Assigned task >> For this exercise, repeat each entry exactly as written.

____

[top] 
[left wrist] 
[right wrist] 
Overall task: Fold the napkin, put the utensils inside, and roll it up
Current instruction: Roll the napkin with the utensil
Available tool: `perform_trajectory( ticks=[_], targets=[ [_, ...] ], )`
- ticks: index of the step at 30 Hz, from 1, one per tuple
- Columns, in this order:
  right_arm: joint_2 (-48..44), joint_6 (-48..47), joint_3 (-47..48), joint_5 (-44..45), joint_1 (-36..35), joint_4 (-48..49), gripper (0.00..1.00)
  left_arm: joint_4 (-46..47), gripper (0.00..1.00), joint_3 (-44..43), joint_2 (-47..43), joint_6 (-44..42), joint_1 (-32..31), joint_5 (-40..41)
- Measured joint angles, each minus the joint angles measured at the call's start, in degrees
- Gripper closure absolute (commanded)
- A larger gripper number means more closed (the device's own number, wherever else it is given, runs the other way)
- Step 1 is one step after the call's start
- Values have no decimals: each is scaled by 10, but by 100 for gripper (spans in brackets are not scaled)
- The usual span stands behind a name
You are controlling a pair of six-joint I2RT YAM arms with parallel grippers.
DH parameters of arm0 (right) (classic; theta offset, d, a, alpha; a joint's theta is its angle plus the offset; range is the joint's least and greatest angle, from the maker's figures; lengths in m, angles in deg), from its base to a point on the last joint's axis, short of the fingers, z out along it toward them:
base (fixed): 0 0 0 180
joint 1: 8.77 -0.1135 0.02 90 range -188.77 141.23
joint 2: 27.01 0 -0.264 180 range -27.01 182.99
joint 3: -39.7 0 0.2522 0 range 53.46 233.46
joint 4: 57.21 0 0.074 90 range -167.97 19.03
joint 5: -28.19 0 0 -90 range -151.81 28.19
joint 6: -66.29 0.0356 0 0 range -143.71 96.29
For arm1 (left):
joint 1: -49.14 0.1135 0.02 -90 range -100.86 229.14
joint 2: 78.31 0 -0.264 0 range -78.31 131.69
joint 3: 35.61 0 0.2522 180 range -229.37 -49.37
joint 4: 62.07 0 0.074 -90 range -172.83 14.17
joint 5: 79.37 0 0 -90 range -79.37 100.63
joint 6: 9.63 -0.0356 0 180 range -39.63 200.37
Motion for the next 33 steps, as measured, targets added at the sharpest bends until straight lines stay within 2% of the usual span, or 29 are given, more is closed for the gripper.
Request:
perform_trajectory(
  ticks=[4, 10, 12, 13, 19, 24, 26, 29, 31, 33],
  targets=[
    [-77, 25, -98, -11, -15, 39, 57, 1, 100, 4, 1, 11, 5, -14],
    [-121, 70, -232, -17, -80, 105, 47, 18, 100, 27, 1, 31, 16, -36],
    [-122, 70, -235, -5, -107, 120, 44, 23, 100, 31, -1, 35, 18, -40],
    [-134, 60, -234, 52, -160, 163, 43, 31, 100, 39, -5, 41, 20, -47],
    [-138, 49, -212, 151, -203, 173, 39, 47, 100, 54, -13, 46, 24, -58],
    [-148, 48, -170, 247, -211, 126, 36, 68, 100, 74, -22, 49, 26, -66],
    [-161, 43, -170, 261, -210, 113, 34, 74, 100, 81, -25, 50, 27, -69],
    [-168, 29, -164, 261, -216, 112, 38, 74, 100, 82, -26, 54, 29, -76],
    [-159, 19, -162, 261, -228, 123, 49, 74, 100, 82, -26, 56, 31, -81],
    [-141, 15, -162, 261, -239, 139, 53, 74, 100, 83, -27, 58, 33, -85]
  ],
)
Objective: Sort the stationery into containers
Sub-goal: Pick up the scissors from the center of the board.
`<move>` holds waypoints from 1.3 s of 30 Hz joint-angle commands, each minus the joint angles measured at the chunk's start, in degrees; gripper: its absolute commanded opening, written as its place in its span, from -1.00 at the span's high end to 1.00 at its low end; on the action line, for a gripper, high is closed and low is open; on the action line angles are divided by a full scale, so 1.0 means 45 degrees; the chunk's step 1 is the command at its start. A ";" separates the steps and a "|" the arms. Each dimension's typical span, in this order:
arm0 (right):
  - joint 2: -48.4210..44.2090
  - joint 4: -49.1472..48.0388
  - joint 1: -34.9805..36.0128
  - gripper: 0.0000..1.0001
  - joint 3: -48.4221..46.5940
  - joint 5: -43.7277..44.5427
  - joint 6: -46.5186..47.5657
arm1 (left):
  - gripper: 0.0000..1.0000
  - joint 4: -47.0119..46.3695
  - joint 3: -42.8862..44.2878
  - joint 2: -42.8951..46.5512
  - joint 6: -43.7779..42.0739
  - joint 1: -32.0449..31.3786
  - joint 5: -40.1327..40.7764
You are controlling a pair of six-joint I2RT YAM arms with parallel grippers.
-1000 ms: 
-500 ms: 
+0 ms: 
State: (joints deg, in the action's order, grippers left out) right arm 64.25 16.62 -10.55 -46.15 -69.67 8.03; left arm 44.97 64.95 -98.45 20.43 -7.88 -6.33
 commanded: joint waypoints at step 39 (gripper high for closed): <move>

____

Exercise answer >>
[top] 
[left wrist] 
[right wrist] 
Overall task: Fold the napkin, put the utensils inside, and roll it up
Current instruction: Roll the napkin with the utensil
Available tool: `perform_trajectory( ticks=[_], targets=[ [_, ...] ], )`
- ticks: index of the step at 30 Hz, from 1, one per tuple
- Columns, in this order:
  right_arm: joint_2 (-48..44), joint_6 (-48..47), joint_3 (-47..48), joint_5 (-44..45), joint_1 (-36..35), joint_4 (-48..49), gripper (0.00..1.00)
  left_arm: joint_4 (-46..47), gripper (0.00..1.00), joint_3 (-44..43), joint_2 (-47..43), joint_6 (-44..42), joint_1 (-32..31), joint_5 (-40..41)
- Measured joint angles, each minus the joint angles measured at the call's start, in degrees
- Gripper closure absolute (commanded)
- A larger gripper number means more closed (the device's own number, wherever else it is given, runs the other way)
- Step 1 is one step after the call's start
- Values have no decimals: each is scaled by 10, but by 100 for gripper (spans in brackets are not scaled)
- The usual span stands behind a name
You are controlling a pair of six-joint I2RT YAM arms with parallel grippers.
DH parameters of arm0 (right) (classic; theta offset, d, a, alpha; a joint's theta is its angle plus the offset; range is the joint's least and greatest angle, from the maker's figures; lengths in m, angles in deg), from its base to a point on the last joint's axis, short of the fingers, z out along it toward them:
base (fixed): 0 0 0 180
joint 1: 8.77 -0.1135 0.02 90 range -188.77 141.23
joint 2: 27.01 0 -0.264 180 range -27.01 182.99
joint 3: -39.7 0 0.2522 0 range 53.46 233.46
joint 4: 57.21 0 0.074 90 range -167.97 19.03
joint 5: -28.19 0 0 -90 range -151.81 28.19
joint 6: -66.29 0.0356 0 0 range -143.71 96.29
For arm1 (left):
joint 1: -49.14 0.1135 0.02 -90 range -100.86 229.14
joint 2: 78.31 0 -0.264 0 range -78.31 131.69
joint 3: 35.61 0 0.2522 180 range -229.37 -49.37
joint 4: 62.07 0 0.074 -90 range -172.83 14.17
joint 5: 79.37 0 0 -90 range -79.37 100.63
joint 6: 9.63 -0.0356 0 180 range -39.63 200.37
Motion for the next 33 steps, as measured, targets added at the sharpest bends until straight lines stay within 2% of the usual span, or 29 are given, more is closed for the gripper.
Request:
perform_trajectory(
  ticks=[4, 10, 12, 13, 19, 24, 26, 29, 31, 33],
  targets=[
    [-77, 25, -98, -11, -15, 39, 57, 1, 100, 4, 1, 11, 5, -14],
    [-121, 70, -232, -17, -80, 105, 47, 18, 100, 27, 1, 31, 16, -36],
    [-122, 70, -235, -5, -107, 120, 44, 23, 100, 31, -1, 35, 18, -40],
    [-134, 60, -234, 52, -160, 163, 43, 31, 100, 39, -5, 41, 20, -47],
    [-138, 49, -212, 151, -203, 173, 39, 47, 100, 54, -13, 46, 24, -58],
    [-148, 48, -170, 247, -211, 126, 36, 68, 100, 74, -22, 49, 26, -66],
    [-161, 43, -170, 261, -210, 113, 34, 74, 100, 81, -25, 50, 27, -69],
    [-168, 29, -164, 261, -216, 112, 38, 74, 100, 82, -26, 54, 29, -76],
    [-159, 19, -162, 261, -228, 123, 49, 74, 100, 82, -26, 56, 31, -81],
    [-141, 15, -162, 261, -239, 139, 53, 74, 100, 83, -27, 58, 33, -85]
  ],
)
Objective: Sort the stationery into containers
Sub-goal: Pick up the scissors from the center of the board.
`<move>` holds waypoints from 1.3 s of 30 Hz joint-angle commands, each minus the joint angles measured at the chunk's start, in degrees; gripper: its absolute commanded opening, written as its place in its span, from -1.00 at the span's high end to 1.00 at its low end; on the action line, for a gripper, high is closed and low is open; on the action line angles are divided by a full scale, so 1.0 means 45 degrees; the chunk's step 1 is the command at its start. A ";" separates the steps and a "|" the arms. Each dimension's typical span, in this order:
arm0 (right):
  - joint 2: -48.4210..44.2090
  - joint 4: -49.1472..48.0388
  - joint 1: -34.9805..36.0128
  - gripper: 0.0000..1.0001
  - joint 3: -48.4221..46.5940
  - joint 5: -43.7277..44.5427
  - joint 6: -46.5186..47.5657
arm1 (left):
  - gripper: 0.0000..1.0000
  - joint 4: -47.0119..46.3695
  - joint 3: -42.8862..44.2878
  - joint 2: -42.8951..46.5512
  - joint 6: -43.7779..42.0739
  - joint 1: -32.0449..31.3786
  - joint 5: -40.1327..40.7764
You are controlling a pair of six-joint I2RT YAM arms with parallel grippers.
-1000 ms: 
-500 ms: 
+0 ms: 
State: (joints deg, in the action's order, grippers left out) right arm 64.25 16.62 -10.55 -46.15 -69.67 8.03; left arm 44.97 64.95 -98.45 20.43 -7.88 -6.33
 commanded: joint waypoints at step 39 (gripper high for closed): <move>

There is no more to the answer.